IMO both are about equal in terms of stability and security.


----------



## southernlady (May 6, 2004)

> I've never actually seen vBulletins admin system but from what I can see it has no advantages over phpBB


Vbulletin allows individuals a 24 hour look at their admin panel: vBulletin Admin Demo so that you CAN test drive the back end of it. However, this is the 3.0.7 version, I believe, not the 3.5 version which will include the plugin system. Liz


----------



## brendandonhu (Jul 8, 2002)

southernlady said:


> ROFLOL, that is the BIGGEST laugh I've had all day! If you have bothered to read the threads on the community at Phpbb then you would see ALL the screams for help in doing exactly that.
> 
> The new version of vbulletin, 3.5, is one of the EASIEST to modify thanks to the plugin system that has been designed. Liz


IMO phpBB is very easy to modify, especially if you know a dot of PHP. Most of the people complaining about the simple hacks are the ones that wouldn't read half a page of instructions. phpBB also has mods that can be installed through a plugin system (with no coding.)


----------



## southernlady (May 6, 2004)

> phpBB also has mods that can be installed through a plugin system (with no coding.)
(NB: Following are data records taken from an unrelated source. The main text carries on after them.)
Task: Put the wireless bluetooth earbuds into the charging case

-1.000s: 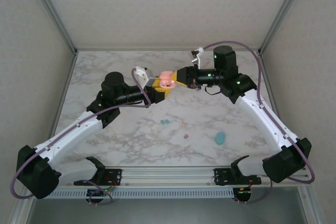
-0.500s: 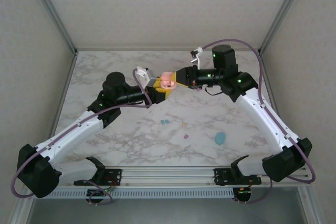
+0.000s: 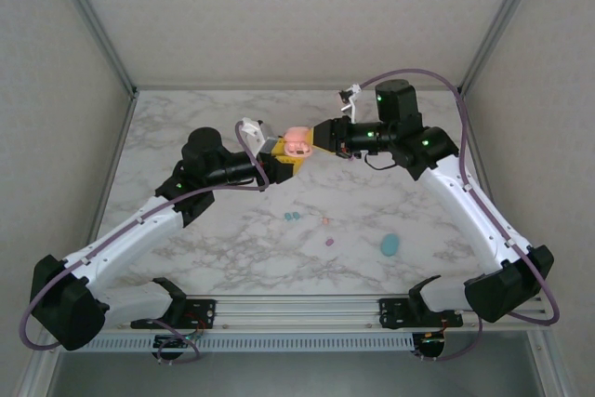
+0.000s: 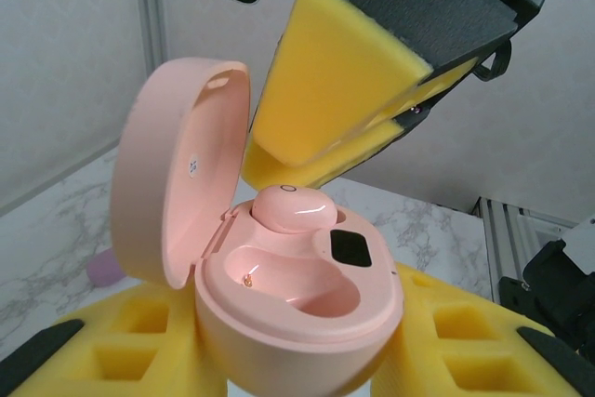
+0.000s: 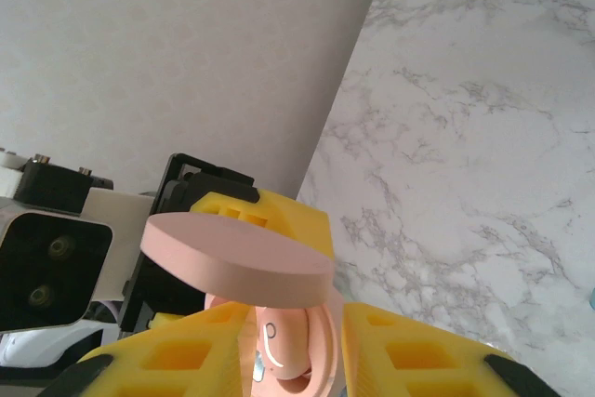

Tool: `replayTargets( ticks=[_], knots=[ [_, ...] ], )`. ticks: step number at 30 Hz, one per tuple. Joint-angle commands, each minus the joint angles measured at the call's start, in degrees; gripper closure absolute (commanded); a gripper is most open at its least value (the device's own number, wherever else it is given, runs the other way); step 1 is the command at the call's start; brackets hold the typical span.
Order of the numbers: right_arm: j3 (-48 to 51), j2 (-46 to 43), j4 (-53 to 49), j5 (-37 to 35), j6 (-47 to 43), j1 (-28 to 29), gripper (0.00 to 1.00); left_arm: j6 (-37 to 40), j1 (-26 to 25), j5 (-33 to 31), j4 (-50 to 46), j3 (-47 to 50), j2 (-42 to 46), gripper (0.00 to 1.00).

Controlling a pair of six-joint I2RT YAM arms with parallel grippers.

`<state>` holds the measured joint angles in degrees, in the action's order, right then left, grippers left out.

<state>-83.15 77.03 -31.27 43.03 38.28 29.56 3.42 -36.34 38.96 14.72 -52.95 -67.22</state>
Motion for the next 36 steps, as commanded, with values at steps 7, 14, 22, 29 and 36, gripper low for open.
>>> replayTargets(
  ticks=[7,14,22,29,36],
  knots=[
    [-2.1,-3.23,0.41,-2.16,-0.49,0.5,0.6,0.43,-0.6,-2.05,1.76,-0.69,1.3,0.68],
    [0.3,-11.07,-8.52,-21.53,-3.96,-0.74,0.55,0.6,-0.63,-4.17,1.36,1.12,3.48,0.68],
    [11.12,-9.89,-16.49,-34.68,-3.34,-3.55,0.53,-0.05,-0.51,-6.11,0.75,2.03,6.03,0.68],
    [17.42,2.17,-17.94,-27.7,-6.77,-1.58,0.58,-0.63,-0.57,-9.08,0.06,2.21,9.47,0.68],
    [18.03,14.78,-18.06,-31.74,-8.18,4.19,0.61,-0.53,-0.51,-11.13,-1.2,2.15,12.09,0.67]
  ],
)
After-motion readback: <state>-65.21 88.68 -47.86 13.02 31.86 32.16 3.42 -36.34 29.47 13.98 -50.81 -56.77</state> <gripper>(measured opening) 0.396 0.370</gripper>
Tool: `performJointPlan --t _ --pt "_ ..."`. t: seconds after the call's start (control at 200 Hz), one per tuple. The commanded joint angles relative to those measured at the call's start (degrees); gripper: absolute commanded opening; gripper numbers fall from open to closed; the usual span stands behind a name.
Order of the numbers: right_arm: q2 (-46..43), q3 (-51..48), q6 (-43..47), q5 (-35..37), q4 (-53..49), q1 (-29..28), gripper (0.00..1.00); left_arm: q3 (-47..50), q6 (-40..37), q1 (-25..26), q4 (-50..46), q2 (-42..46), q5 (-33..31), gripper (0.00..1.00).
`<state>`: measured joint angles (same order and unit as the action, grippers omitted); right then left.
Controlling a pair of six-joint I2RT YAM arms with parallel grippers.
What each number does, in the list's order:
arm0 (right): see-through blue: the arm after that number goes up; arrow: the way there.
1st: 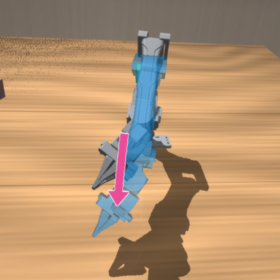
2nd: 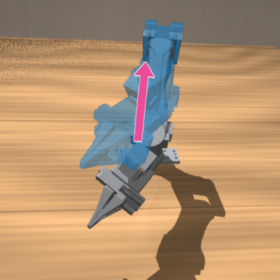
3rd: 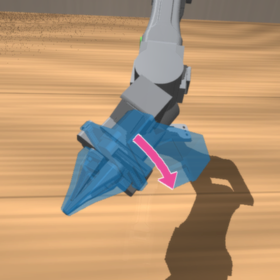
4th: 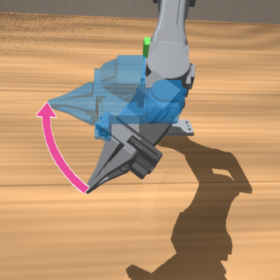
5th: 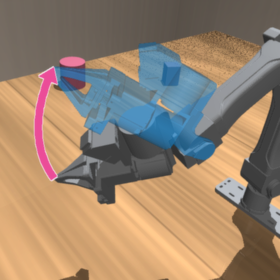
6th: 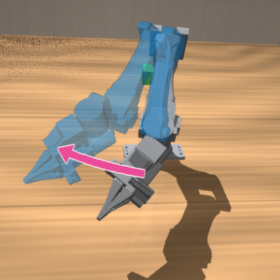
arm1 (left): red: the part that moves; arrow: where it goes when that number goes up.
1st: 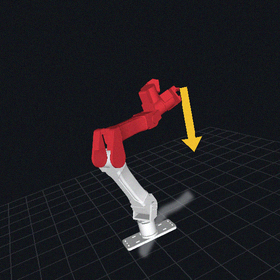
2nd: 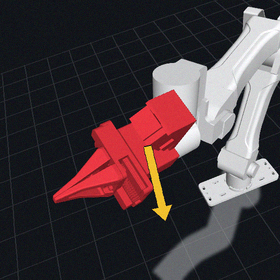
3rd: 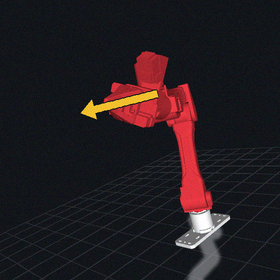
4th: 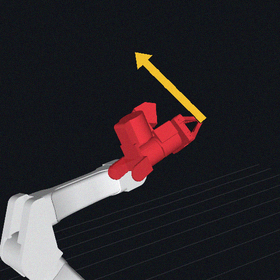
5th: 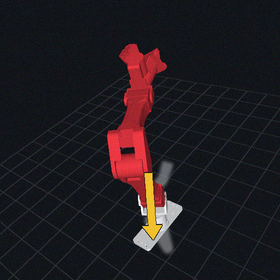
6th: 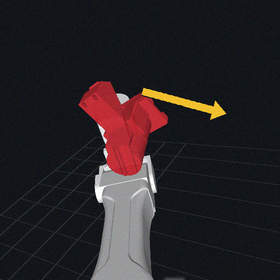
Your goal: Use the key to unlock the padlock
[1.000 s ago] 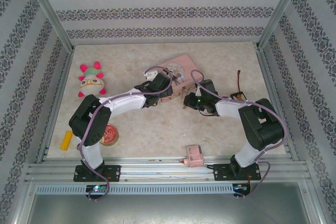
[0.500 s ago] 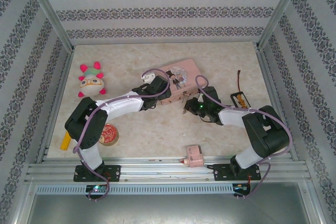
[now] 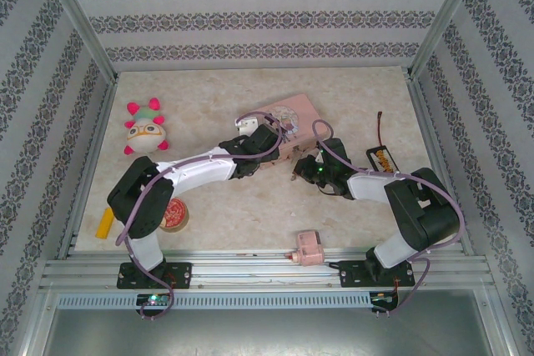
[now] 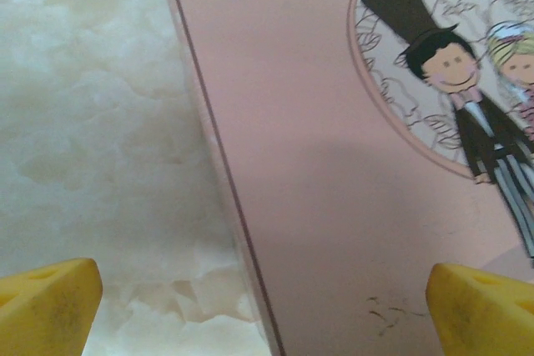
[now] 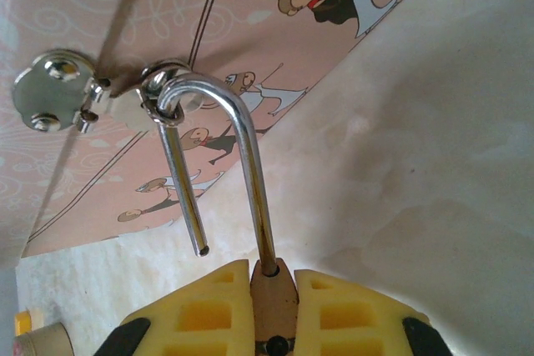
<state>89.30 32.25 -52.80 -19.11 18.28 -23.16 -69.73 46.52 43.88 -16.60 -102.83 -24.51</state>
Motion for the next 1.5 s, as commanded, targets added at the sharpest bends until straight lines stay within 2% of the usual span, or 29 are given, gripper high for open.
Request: performJointPlan --t 0.0,0.64,1.494 --pt "0.1 -0.4 -1.6 2.6 -0.6 -0.2 0.00 0.2 1.1 0.2 -3.7 -1.5 -1.8 0.99" --pt "2.9 4.5 -0.7 2.8 0.1 2.6 0.00 4.4 2.8 -0.8 -4.6 -0.1 -2.4 0.99" --pt "3.6 5.6 -1.8 0.9 5.2 5.0 0.00 6.0 2.7 -1.0 -3.1 0.9 -1.5 0.99"
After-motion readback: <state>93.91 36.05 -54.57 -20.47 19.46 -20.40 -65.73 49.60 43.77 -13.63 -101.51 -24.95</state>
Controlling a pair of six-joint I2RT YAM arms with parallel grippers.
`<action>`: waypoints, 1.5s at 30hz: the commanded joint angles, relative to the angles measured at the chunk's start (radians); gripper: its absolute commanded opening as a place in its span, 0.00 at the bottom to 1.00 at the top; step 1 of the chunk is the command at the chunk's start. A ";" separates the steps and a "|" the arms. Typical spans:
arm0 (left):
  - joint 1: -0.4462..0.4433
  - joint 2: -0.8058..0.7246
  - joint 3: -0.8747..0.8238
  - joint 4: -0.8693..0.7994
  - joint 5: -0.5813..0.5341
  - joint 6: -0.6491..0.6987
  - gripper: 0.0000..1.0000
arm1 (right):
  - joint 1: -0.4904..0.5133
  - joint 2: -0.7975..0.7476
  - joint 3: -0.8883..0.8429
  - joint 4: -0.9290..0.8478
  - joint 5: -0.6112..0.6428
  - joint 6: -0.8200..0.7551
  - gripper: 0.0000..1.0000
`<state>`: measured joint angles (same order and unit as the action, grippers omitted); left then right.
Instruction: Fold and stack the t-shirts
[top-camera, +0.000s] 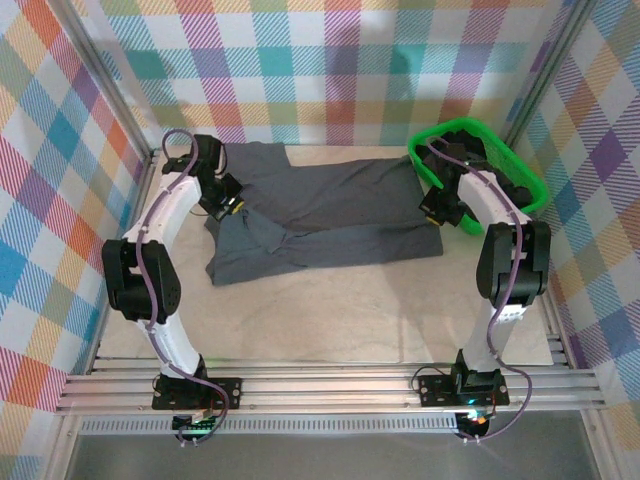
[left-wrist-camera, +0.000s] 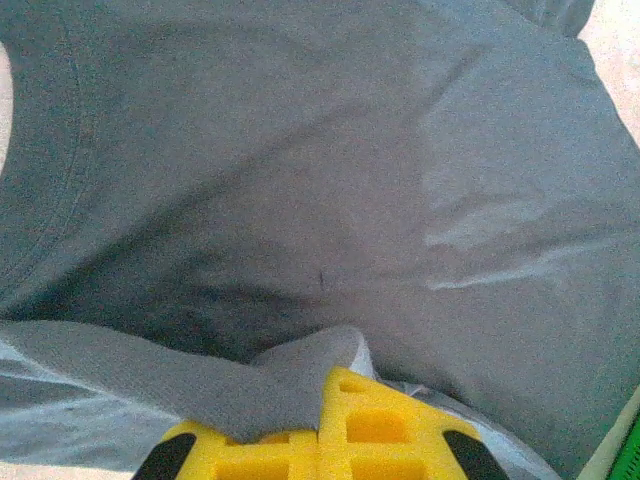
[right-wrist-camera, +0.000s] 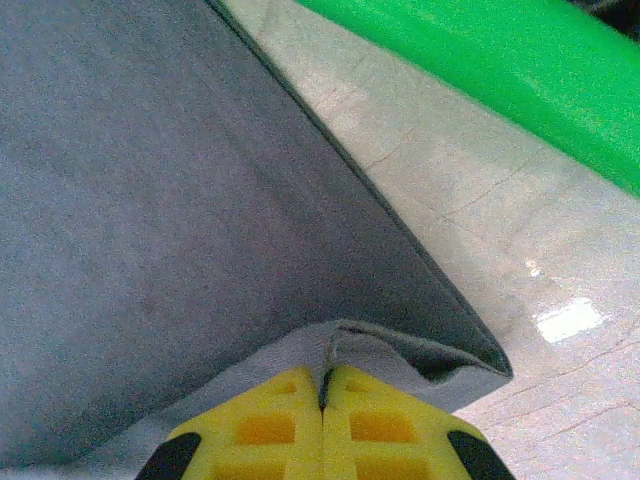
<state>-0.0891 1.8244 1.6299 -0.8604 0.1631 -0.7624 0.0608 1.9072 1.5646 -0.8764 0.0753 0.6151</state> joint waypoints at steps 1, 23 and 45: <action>0.017 0.023 0.043 -0.008 -0.016 0.028 0.00 | 0.008 0.026 0.045 -0.022 0.000 -0.008 0.00; 0.038 -0.001 -0.008 -0.095 -0.140 0.067 0.63 | 0.008 0.031 0.123 -0.089 -0.025 -0.092 0.46; 0.045 -0.310 -0.718 0.129 -0.163 -0.166 0.61 | -0.041 -0.140 -0.405 0.138 -0.138 -0.052 0.53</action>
<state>-0.0620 1.4952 0.9257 -0.7906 0.0544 -0.9451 0.0250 1.7412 1.1629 -0.7601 -0.0532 0.5495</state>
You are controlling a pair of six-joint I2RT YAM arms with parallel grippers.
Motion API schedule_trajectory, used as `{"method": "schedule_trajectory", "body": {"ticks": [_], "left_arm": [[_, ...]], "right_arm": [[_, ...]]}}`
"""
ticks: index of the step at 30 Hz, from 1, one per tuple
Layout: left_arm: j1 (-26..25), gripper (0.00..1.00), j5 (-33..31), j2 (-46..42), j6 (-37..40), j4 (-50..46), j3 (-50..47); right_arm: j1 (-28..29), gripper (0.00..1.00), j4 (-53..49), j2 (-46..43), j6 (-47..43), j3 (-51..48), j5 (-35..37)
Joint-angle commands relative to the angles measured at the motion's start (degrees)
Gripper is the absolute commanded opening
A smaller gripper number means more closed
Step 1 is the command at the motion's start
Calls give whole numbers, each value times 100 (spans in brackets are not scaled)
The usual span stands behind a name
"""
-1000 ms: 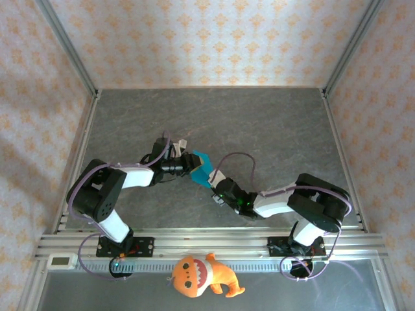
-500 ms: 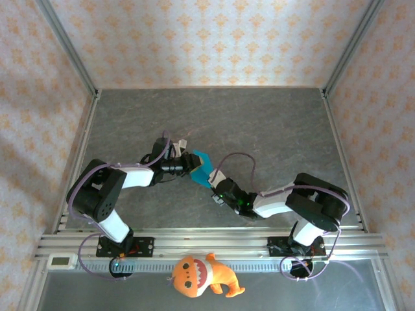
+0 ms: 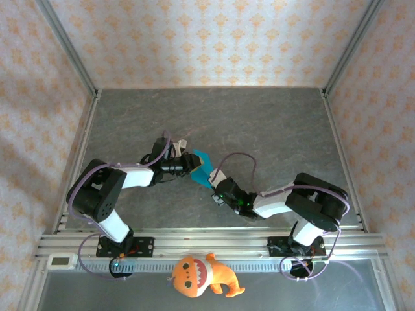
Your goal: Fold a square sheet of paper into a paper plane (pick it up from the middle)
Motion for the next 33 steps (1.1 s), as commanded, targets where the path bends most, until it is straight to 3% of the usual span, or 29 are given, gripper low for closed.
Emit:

If you are talking about EasyMod (it ain't and it doesn't work about half the time) Esp if you don't have root access. Given that, and the fact that after a certain # of hacks, even that bogs down and most of the best coders on the phpbb site will tell you to NOT use Easy Mod but to hack it yourself...then the plugin system at vbulletin is a far better system. Liz


----------



## brendandonhu (Jul 8, 2002)

Ok, I guess it depends on how easy you want things to be then. phpBB hacks are not hard to install manually still, most only take a few minutes.


----------



## pushcrew (Jul 31, 2005)

EasyMoD is cool, but the thing is vbulletin has lots of features that phpbb doesn't, but they do appear in phpbb mods, which is quite dum. But i prefer phpbb if your poor like me . there are also other free packages out there, just look it up on google, i remember i found like at least 5


----------